What you will do: For the word "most", tally the lines of the data that contain it and give the tally alone.

::::::::

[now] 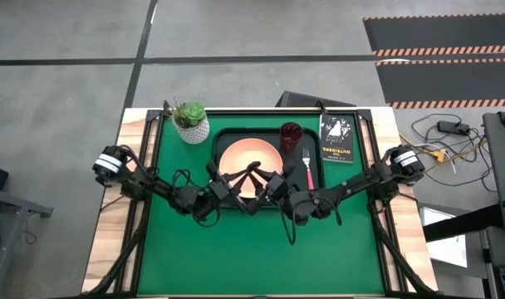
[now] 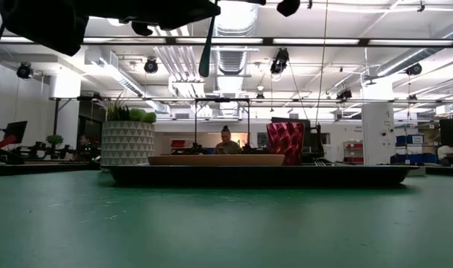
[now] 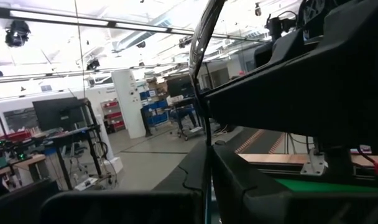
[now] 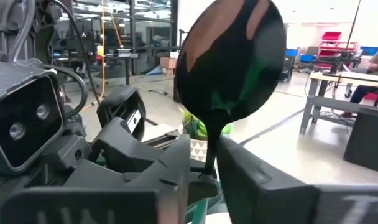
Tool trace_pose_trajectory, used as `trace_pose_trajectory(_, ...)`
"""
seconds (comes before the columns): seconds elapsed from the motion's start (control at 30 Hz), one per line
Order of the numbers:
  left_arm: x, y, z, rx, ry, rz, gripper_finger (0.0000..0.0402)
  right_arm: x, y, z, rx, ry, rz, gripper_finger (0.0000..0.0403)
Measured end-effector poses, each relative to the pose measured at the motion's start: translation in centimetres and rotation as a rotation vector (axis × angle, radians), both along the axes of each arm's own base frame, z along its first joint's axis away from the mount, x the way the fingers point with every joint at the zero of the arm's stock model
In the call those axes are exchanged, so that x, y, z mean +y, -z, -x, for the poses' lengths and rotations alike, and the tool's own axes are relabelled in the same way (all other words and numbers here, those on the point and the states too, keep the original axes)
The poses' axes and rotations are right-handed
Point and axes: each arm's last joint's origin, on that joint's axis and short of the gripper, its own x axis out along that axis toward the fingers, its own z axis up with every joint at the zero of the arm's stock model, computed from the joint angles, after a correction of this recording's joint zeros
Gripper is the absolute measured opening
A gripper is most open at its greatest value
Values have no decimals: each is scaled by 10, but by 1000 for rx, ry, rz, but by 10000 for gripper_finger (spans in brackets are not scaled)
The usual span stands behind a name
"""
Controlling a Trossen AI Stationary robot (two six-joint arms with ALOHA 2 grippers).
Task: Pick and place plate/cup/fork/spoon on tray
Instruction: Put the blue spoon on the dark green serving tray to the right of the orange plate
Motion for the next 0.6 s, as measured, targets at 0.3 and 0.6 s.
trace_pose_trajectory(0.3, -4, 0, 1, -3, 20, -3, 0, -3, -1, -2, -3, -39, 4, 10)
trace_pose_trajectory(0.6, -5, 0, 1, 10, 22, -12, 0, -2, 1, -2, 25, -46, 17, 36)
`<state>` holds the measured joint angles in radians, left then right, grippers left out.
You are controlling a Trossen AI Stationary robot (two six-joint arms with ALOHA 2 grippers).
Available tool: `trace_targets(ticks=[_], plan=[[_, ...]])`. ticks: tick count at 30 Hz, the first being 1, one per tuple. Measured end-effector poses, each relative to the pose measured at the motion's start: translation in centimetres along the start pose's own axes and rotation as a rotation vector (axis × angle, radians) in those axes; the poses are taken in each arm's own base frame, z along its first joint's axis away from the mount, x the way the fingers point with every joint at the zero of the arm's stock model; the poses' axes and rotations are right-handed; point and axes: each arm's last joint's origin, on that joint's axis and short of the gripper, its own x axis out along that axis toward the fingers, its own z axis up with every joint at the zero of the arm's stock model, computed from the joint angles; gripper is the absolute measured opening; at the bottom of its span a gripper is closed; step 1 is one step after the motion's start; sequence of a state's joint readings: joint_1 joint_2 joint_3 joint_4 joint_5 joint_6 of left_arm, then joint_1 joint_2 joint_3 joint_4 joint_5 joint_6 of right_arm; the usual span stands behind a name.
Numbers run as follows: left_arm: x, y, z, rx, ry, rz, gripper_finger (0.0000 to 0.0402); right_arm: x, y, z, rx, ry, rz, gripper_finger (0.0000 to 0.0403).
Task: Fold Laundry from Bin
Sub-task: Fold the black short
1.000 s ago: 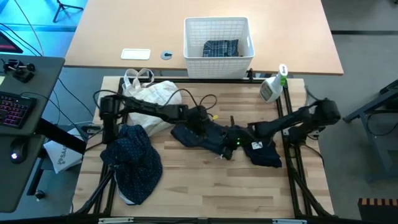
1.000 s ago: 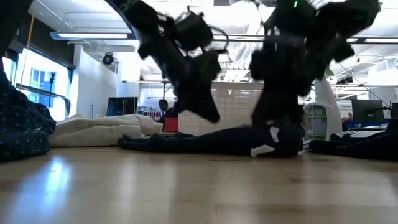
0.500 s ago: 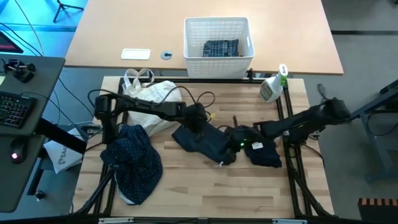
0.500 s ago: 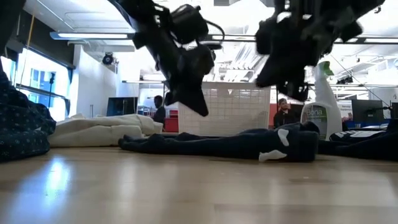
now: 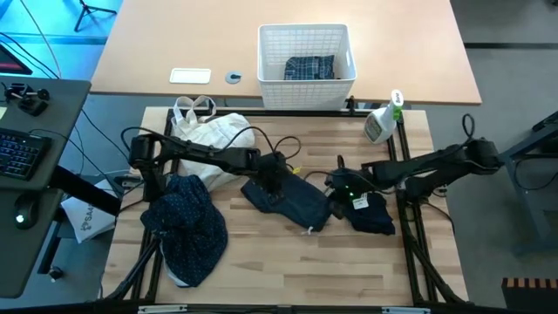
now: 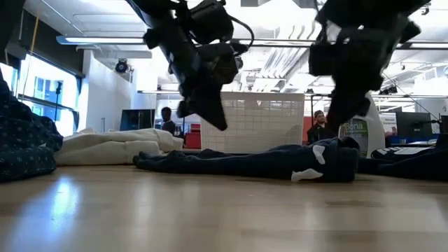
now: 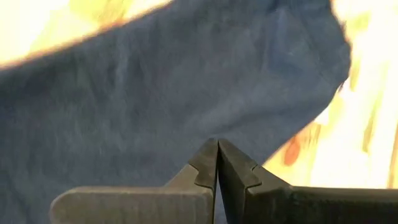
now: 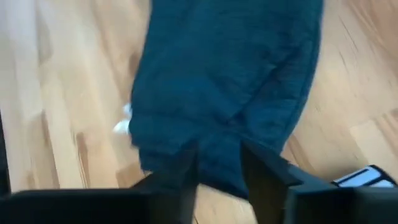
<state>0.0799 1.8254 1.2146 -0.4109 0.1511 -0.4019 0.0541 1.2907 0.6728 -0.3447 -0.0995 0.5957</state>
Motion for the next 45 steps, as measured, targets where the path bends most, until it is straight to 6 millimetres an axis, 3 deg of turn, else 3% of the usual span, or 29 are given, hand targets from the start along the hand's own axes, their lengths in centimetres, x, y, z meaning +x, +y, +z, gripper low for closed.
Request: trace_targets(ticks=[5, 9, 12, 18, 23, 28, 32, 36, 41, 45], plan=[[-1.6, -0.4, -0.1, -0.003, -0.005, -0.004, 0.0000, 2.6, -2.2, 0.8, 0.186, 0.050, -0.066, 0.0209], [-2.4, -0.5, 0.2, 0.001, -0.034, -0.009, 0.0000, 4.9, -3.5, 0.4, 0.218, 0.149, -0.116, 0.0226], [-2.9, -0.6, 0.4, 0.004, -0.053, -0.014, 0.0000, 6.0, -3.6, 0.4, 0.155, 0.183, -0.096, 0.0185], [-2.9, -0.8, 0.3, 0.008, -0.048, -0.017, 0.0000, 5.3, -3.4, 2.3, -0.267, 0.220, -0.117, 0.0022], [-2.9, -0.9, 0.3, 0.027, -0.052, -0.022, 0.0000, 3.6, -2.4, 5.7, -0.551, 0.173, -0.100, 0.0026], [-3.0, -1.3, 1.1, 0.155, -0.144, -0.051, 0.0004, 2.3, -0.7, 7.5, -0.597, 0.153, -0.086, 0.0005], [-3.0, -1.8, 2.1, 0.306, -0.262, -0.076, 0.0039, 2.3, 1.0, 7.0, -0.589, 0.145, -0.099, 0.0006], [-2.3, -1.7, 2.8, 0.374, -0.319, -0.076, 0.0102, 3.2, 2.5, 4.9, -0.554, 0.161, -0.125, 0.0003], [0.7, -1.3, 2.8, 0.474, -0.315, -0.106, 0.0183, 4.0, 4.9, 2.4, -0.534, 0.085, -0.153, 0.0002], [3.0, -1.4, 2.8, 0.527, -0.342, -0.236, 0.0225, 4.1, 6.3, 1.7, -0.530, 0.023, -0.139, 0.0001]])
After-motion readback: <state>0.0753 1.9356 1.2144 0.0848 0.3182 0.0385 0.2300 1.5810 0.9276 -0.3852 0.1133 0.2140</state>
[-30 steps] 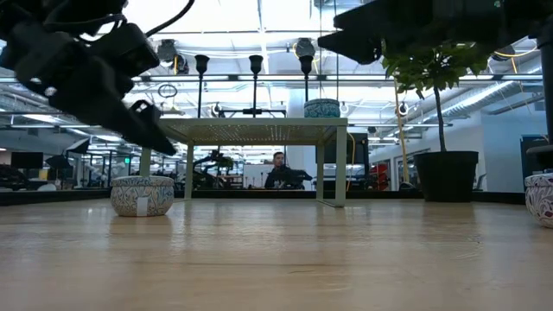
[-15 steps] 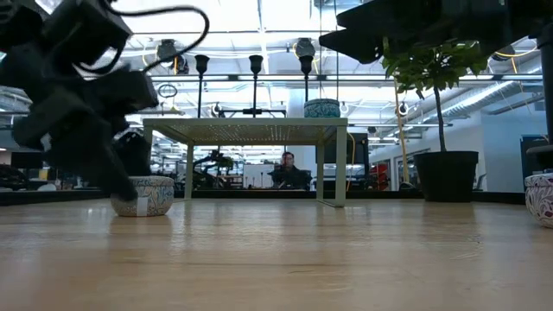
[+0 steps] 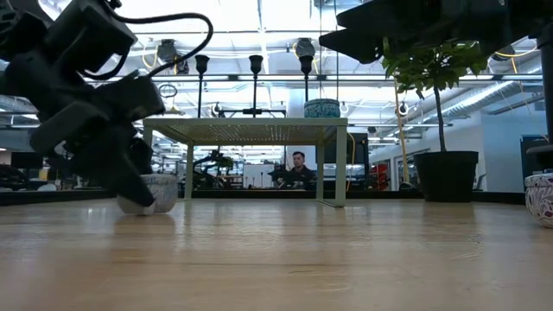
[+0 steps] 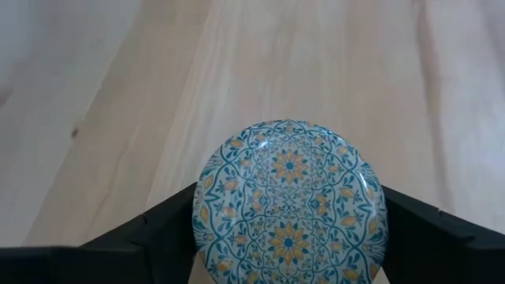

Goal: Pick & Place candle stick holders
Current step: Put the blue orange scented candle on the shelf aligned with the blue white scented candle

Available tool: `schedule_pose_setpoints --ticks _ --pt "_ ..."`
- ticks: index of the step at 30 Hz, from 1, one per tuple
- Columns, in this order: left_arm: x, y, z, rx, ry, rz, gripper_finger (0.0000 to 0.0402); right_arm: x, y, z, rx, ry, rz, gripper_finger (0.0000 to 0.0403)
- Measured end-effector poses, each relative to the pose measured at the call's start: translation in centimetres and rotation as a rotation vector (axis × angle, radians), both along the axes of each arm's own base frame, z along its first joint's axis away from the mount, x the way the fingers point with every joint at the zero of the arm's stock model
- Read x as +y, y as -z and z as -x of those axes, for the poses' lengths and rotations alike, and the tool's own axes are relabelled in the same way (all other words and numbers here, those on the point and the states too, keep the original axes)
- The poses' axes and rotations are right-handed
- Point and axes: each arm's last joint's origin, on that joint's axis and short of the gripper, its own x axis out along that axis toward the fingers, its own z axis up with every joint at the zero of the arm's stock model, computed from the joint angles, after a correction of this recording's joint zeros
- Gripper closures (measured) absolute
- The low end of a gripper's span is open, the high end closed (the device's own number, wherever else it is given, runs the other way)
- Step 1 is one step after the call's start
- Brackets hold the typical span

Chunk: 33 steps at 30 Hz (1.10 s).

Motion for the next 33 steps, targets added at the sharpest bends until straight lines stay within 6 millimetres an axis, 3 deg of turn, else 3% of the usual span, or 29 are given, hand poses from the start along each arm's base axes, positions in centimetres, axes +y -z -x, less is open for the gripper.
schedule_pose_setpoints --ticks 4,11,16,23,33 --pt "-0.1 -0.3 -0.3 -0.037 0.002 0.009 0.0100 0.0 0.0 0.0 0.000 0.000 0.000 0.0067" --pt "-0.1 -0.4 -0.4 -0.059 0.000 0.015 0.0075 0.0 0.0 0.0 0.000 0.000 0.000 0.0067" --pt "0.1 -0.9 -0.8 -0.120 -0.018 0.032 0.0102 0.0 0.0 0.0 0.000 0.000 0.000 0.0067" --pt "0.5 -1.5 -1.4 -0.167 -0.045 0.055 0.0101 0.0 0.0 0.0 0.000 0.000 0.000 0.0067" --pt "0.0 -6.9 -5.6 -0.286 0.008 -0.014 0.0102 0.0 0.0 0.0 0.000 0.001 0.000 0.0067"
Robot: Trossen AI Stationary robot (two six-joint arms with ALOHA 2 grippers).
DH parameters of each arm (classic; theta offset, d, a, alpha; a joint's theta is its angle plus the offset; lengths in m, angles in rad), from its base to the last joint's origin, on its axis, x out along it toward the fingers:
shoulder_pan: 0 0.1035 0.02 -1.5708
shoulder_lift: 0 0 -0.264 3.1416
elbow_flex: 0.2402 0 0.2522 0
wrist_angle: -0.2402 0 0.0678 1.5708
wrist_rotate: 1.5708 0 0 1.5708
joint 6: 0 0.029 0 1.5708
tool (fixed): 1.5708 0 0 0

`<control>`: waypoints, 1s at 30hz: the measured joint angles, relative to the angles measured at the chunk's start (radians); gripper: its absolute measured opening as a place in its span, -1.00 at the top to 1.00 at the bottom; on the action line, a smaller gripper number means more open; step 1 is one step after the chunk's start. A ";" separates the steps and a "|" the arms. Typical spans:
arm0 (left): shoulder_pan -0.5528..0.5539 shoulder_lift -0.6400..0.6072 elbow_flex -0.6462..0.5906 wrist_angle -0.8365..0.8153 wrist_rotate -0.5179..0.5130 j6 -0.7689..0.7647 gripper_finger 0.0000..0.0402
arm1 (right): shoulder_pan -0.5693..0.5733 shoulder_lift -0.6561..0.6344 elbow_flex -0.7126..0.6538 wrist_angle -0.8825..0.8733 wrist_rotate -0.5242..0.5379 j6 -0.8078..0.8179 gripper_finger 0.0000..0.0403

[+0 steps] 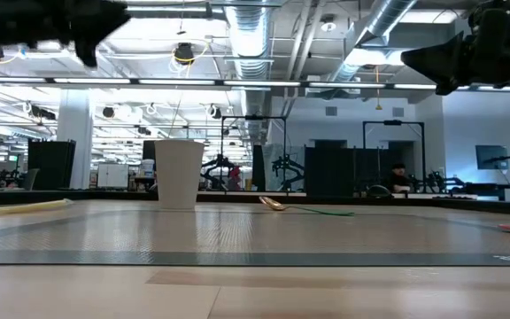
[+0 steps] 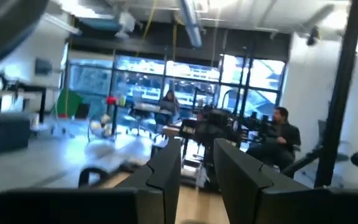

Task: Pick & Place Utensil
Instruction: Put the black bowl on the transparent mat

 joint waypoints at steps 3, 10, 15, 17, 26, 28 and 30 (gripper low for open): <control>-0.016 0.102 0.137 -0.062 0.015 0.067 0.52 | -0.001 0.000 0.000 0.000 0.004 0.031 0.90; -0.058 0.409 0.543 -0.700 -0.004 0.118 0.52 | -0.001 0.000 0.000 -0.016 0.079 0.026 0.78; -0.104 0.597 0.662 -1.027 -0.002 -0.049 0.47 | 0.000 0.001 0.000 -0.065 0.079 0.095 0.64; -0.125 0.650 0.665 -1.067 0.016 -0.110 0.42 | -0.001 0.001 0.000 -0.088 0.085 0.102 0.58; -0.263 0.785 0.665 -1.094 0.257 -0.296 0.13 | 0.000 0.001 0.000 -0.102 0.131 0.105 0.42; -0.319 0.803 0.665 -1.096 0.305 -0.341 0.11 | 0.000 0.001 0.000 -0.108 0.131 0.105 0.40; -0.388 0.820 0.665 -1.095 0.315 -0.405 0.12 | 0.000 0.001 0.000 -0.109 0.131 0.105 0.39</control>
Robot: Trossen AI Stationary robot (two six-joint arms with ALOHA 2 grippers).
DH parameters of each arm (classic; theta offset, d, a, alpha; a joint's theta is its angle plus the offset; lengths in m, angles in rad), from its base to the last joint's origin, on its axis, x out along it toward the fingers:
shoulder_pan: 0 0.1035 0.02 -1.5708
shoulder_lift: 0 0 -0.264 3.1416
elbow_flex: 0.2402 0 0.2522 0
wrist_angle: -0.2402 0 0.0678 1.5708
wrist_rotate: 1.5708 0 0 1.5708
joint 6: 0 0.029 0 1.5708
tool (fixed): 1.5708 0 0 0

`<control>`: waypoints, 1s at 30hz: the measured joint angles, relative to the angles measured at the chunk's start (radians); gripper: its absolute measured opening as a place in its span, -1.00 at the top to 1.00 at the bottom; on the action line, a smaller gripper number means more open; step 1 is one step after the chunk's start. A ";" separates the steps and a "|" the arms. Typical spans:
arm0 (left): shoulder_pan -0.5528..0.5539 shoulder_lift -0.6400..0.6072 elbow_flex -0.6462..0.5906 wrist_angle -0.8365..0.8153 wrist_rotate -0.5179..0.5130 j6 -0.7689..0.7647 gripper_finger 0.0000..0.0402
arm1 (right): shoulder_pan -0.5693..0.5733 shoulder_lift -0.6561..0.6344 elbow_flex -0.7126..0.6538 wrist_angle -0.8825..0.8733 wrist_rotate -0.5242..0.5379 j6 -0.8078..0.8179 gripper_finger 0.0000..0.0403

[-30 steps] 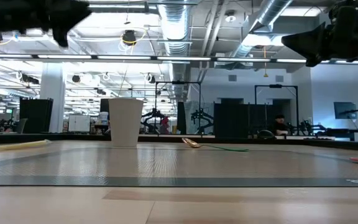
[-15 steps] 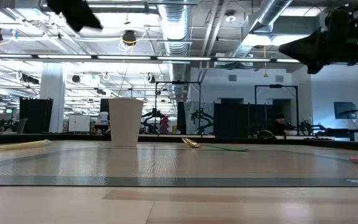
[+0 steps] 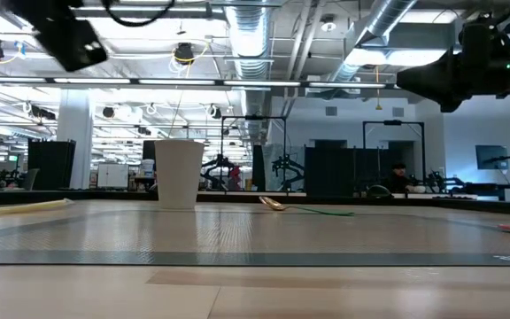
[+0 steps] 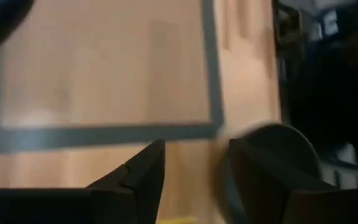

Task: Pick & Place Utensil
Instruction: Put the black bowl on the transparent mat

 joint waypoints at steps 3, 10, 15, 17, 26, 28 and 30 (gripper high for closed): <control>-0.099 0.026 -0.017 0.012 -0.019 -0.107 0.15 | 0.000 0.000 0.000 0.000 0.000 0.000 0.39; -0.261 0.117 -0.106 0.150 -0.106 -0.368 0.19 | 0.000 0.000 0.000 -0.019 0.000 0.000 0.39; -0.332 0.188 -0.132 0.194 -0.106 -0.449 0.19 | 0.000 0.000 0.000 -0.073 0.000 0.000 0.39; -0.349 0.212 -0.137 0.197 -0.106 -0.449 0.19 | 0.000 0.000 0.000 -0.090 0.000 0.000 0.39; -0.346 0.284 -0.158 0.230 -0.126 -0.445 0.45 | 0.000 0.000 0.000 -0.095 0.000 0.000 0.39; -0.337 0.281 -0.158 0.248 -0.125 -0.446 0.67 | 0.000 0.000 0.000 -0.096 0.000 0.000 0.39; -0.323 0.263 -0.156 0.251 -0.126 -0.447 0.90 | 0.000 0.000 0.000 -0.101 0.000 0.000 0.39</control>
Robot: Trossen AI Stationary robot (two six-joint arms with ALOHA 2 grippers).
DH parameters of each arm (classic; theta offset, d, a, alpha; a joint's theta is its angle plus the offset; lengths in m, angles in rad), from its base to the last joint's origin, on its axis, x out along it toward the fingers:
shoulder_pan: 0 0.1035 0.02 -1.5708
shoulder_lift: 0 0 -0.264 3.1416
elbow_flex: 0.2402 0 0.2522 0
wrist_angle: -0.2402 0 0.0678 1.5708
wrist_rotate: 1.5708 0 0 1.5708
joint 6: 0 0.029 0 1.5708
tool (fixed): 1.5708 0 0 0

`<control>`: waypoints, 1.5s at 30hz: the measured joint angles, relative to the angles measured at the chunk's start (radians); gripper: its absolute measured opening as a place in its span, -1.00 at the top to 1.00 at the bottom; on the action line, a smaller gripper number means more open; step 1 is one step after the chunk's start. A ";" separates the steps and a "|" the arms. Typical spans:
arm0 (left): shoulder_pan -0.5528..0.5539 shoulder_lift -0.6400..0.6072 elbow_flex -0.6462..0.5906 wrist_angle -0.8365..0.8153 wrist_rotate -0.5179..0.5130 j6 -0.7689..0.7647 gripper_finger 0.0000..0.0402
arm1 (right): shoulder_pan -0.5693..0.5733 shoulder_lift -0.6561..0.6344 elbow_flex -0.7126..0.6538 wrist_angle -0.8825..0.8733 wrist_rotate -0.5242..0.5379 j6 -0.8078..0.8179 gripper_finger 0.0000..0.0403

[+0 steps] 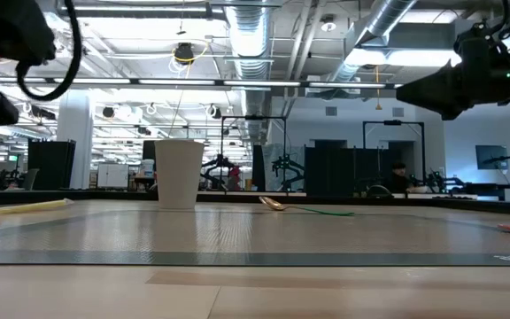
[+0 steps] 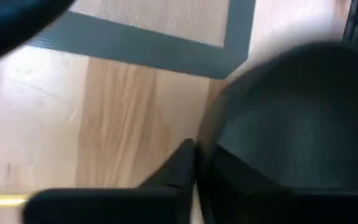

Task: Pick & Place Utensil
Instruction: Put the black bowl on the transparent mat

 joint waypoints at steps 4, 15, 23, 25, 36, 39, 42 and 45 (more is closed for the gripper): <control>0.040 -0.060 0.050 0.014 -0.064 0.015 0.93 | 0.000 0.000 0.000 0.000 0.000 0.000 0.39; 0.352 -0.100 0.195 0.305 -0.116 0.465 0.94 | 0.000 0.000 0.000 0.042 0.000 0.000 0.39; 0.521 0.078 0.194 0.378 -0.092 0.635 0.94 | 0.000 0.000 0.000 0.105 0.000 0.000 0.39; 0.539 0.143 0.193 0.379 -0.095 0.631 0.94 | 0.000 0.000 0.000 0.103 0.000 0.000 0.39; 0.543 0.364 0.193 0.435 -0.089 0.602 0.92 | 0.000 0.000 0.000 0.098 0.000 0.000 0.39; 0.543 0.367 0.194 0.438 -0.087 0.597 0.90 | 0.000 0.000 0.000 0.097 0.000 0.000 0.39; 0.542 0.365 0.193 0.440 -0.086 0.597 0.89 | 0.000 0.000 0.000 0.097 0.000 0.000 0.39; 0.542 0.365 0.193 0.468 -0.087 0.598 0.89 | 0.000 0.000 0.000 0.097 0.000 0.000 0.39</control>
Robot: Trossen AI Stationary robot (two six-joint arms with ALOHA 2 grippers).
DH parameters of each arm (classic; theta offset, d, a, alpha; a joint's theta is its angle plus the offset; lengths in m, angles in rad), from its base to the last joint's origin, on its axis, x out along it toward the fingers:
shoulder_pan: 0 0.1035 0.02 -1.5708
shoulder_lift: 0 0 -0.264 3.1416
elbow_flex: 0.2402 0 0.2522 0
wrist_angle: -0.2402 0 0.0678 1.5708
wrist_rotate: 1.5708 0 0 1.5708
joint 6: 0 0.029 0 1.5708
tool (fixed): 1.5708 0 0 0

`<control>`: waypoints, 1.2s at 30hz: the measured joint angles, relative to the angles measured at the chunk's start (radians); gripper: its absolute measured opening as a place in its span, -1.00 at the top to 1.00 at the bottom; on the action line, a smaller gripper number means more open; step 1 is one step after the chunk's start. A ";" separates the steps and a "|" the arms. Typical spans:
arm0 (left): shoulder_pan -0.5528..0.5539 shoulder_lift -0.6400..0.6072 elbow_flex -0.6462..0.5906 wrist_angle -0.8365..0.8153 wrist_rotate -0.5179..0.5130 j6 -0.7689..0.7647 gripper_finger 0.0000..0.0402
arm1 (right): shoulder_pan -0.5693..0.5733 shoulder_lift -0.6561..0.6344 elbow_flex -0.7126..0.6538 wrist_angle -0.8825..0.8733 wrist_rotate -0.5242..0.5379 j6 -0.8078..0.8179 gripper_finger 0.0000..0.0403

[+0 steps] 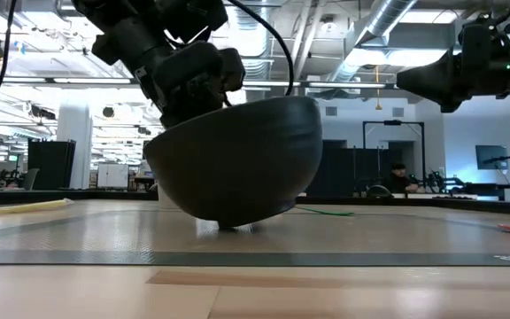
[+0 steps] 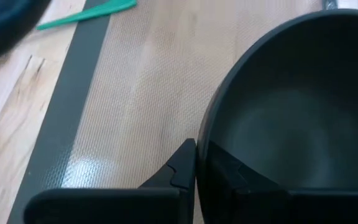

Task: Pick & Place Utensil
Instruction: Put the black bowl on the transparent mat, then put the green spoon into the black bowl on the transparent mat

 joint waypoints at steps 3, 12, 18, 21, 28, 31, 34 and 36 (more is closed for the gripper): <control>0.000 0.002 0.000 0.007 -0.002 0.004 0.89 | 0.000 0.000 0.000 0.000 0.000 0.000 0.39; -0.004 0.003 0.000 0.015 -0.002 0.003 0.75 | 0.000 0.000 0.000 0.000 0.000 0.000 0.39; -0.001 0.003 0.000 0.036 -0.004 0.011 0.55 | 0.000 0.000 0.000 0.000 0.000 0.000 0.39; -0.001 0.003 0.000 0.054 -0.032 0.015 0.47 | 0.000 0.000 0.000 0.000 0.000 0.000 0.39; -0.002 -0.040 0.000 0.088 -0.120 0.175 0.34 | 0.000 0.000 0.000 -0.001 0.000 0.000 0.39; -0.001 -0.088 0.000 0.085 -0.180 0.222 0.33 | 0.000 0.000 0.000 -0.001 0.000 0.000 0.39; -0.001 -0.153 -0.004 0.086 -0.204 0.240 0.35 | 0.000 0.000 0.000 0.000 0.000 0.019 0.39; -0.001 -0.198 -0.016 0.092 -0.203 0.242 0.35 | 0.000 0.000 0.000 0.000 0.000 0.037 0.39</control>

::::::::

The completed task: 2